Secondo il Tribunale di Torino , con la sentenza 429 del 27/04/2023 ,  per i dipendenti che vengono trasferiti in una sede lavorativa distante, le dimissioni per giusta causa che danno diritto a Naspi non obbligano il lavoratore a provare che il trasferimento era senza privo di ragioni giustificate. La sentenza di fatto delegittima il messaggio Inps 369/2018 relativo al riconoscimento della Naspi per i lavoratori dimessi dopo un provvedimento di trasferimento in una sede distante più di 50 km dalla residenza del lavoratore.
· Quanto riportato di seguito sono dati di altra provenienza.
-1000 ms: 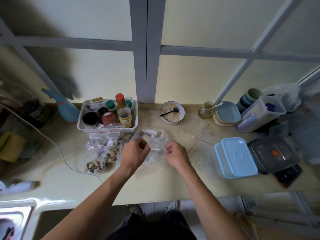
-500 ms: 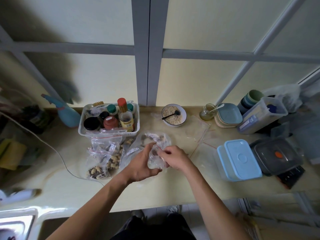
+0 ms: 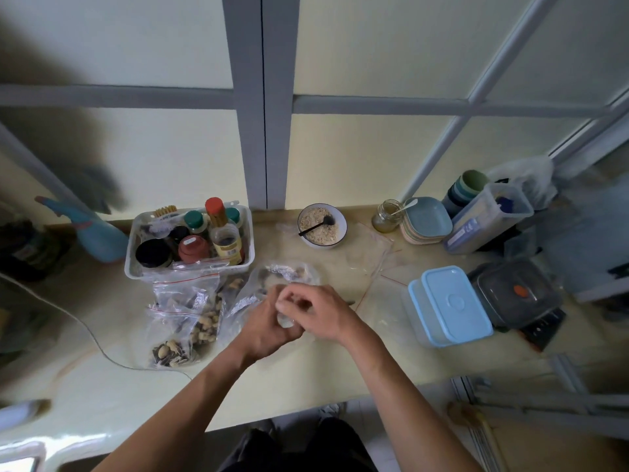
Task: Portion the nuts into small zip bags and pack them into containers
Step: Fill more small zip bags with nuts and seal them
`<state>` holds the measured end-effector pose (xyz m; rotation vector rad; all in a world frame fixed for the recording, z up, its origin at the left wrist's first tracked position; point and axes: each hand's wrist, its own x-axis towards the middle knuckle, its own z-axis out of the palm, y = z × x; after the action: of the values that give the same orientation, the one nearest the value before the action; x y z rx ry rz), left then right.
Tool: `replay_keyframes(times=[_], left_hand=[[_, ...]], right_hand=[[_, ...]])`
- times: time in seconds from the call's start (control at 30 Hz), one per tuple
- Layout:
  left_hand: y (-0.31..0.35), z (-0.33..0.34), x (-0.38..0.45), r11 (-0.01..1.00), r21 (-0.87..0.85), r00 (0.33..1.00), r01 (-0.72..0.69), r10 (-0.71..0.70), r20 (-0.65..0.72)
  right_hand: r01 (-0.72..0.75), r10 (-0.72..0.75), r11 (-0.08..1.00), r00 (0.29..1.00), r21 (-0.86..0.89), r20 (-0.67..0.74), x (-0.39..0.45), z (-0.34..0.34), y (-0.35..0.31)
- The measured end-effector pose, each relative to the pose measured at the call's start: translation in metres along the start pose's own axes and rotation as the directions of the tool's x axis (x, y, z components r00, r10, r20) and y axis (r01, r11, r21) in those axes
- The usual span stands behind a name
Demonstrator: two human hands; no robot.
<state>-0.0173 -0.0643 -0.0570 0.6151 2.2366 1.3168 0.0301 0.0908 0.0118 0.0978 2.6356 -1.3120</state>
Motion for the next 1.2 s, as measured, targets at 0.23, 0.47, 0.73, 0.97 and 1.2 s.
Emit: replay_keyframes(times=[0.23, 0.47, 0.73, 0.97, 1.2], left_hand=[[-0.024, 0.006, -0.015, 0.985, 0.058, 0.98, 0.16, -0.165, 0.113], [-0.054, 0.002, -0.028, 0.915, 0.176, 0.927, 0.364, -0.374, 0.028], [-0.042, -0.013, -0.026, 0.921, 0.13, 0.929, 0.368, -0.359, -0.09], [-0.017, -0.017, -0.031, 0.923, 0.006, 0.92, 0.385, -0.384, 0.078], [-0.021, -0.02, -0.038, 0.886, 0.075, 0.888, 0.458, -0.452, -0.082]], right_hand=[[-0.187, 0.221, 0.974, 0.897, 0.125, -0.382, 0.003, 0.011, 0.056], [-0.664, 0.805, 0.58, 0.555, 0.472, -0.209, 0.011, 0.021, 0.12], [-0.224, 0.48, 0.786, 0.809, 0.577, -0.34, 0.026, 0.036, 0.086], [-0.254, 0.275, 0.86, 0.961, 0.443, 0.017, 0.046, 0.07, 0.047], [-0.295, 0.286, 0.948, 0.954, 0.116, 0.089, 0.04, 0.076, 0.057]])
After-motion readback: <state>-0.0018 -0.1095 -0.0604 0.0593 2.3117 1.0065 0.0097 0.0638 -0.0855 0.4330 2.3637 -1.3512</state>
Il contenzioso che se ne è sviluppato ha portato il Tribunale di Torino ad annullare la prassi di Inps, in quanto non radicata nel tenore letterale della norma. In particolare, l’articolo 3 del Dlgs 22/2015 prevede che, oltre a un requisito contributivo di 13 settimane, il lavoratore che richiede la Naspi risulti in stato di disoccupazione e che abbia perduto involontariamente la propria occupazione. Inps, con il messaggio 369/2018, ha distinto, in caso di trasferimento in una sede distante più di 50 km dalla residenza (o con un tempo di percorrenza coi mezzi pubblici di più di 80 minuti), la modalità di cessazione: in caso di risoluzione consensuale, la Naspi è riconosciuta senza criticità; se la cessazione interviene con dimissioni per giusta causa, Inps richiede che il trasferimento sia avvenuto in assenza delle necessarie ragioni tecniche, organizzative o produttive.

Questo si traduce nell’obbligo, per il dipendente, di corredare la domanda di Naspi con una documentazione che faccia emergere la volontà di difendersi in giudizio dal datore di lavoro (allegando diffide, denunce, citazioni, ricorsi) e impegnandosi a comunicare l’esito della controversia. Tale prassi dell’istituto di previdenza è stata ritenuta illegittima dal Tribunale di Torino secondo cui Inps, in assenza di un riferimento normativo, ha introdotto una forte distinzione dei requisiti di accesso tra casi analoghi.